## Dataset records
○ ○ ○ ○ ○

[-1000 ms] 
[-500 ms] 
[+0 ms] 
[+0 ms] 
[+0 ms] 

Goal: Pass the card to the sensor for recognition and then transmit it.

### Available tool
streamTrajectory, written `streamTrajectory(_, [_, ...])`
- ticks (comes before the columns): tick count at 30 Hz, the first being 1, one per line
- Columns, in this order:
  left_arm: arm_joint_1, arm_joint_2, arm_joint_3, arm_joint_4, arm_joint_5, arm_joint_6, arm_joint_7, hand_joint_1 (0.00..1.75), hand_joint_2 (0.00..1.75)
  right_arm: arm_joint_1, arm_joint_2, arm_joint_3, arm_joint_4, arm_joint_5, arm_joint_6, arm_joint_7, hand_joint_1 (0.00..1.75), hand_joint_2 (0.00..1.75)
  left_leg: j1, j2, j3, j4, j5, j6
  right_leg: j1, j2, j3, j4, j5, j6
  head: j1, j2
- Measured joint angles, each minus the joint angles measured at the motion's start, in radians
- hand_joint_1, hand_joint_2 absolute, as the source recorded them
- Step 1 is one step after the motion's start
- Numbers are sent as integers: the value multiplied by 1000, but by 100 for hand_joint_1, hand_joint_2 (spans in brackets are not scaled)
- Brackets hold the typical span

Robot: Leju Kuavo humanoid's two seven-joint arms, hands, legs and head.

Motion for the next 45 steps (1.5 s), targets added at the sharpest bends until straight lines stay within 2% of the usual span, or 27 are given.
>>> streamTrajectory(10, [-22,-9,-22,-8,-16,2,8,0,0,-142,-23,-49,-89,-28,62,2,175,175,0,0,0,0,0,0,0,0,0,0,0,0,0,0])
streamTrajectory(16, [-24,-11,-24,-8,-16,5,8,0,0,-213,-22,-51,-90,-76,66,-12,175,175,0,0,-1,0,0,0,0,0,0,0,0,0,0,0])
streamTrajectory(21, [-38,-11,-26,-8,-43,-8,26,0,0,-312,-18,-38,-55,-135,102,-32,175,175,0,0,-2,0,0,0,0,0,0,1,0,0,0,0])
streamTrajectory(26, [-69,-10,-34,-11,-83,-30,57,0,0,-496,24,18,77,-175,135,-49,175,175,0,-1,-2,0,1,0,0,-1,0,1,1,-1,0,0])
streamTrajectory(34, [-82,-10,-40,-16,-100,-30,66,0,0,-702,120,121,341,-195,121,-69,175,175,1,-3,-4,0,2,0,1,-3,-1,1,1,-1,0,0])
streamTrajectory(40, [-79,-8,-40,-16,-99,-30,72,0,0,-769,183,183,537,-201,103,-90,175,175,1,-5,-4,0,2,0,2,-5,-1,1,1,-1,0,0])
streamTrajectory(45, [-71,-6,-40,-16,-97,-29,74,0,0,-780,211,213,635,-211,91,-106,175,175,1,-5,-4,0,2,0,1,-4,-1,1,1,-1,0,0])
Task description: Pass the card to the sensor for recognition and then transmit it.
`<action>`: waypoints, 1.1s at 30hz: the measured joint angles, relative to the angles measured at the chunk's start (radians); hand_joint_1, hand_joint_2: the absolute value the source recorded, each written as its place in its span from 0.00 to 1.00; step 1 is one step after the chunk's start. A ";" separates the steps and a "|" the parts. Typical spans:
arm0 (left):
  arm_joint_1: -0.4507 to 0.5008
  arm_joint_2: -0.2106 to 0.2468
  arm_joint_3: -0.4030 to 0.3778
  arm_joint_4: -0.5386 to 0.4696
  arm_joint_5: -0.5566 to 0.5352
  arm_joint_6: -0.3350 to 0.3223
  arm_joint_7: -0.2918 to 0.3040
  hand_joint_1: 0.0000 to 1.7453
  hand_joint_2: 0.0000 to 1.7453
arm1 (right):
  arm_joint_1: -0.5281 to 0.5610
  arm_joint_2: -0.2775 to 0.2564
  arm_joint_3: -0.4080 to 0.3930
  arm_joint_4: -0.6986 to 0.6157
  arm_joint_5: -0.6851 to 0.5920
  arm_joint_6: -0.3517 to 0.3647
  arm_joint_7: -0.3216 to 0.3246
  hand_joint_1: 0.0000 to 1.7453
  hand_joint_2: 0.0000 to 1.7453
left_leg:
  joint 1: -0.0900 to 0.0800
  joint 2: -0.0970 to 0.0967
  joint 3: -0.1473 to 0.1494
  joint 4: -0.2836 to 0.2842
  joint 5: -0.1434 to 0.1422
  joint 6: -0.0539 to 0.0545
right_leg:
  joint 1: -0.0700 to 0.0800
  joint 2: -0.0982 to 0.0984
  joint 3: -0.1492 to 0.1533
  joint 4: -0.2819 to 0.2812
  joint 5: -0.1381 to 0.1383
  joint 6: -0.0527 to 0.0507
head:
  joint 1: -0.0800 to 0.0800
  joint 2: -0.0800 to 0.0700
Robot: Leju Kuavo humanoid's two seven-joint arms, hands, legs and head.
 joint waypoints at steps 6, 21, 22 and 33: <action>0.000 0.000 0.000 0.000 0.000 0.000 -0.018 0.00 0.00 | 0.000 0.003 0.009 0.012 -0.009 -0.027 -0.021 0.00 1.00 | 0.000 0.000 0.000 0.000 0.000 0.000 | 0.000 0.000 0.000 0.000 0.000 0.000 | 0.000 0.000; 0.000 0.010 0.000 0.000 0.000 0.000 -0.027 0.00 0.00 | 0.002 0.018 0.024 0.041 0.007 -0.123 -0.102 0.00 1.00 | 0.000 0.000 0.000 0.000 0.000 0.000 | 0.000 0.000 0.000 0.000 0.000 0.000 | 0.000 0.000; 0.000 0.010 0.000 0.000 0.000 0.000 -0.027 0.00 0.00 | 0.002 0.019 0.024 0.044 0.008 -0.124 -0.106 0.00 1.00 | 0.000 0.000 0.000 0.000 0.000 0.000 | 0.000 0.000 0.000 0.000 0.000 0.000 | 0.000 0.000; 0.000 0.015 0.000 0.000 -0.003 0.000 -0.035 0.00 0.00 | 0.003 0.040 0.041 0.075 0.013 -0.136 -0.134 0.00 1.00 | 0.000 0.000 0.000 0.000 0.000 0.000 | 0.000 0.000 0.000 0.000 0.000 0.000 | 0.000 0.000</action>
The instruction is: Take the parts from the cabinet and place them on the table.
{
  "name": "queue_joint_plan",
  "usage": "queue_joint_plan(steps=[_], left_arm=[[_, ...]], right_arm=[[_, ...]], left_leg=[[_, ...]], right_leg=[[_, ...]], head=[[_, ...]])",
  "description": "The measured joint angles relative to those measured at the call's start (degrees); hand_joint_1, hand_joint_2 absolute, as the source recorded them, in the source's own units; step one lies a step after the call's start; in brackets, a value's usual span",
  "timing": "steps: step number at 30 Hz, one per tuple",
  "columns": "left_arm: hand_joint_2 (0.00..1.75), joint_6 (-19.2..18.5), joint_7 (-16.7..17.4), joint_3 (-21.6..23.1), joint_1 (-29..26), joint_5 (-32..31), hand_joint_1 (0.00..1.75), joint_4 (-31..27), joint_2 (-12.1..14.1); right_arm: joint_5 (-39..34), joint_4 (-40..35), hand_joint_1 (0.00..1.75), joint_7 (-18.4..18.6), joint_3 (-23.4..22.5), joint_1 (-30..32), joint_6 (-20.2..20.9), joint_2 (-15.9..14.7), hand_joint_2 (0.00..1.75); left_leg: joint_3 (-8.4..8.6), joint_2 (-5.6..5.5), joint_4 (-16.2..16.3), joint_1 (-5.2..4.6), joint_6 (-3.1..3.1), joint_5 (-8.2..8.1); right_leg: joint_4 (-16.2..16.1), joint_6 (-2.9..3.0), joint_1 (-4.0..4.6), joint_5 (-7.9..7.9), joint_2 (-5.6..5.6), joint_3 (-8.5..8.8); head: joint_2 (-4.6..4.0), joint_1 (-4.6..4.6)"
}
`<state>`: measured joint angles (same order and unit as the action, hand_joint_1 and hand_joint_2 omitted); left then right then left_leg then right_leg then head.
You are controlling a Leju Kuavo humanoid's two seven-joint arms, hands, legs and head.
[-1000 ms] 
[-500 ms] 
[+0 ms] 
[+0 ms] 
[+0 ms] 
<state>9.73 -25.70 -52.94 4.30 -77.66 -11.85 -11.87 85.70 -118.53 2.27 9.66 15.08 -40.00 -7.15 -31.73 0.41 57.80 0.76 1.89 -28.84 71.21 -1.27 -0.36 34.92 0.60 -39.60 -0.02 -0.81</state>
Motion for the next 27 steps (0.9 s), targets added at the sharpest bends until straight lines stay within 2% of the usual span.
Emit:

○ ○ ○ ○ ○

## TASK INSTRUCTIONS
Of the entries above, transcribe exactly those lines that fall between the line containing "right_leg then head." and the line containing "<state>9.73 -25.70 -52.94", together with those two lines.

## SOLVED PROBLEM
`<state>`: measured joint angles (same order and unit as the action, hand_joint_1 and hand_joint_2 omitted); left then right then left_leg then right_leg then head.
You are controlling a Leju Kuavo humanoid's two seven-joint arms, hands, legs and head.
[-1000 ms] 
[-500 ms] 
[+0 ms] 
[+0 ms] 
[+0 ms] 
<state>9.73 -25.70 -52.94 4.30 -77.66 -11.85 -11.87 85.70 -118.53 2.27 9.66 15.08 -40.00 -7.15 -31.73 0.41 57.80 0.76 1.89 -28.84 71.21 -1.27 -0.36 34.92 0.60 -39.60 -0.02 -0.81</state>

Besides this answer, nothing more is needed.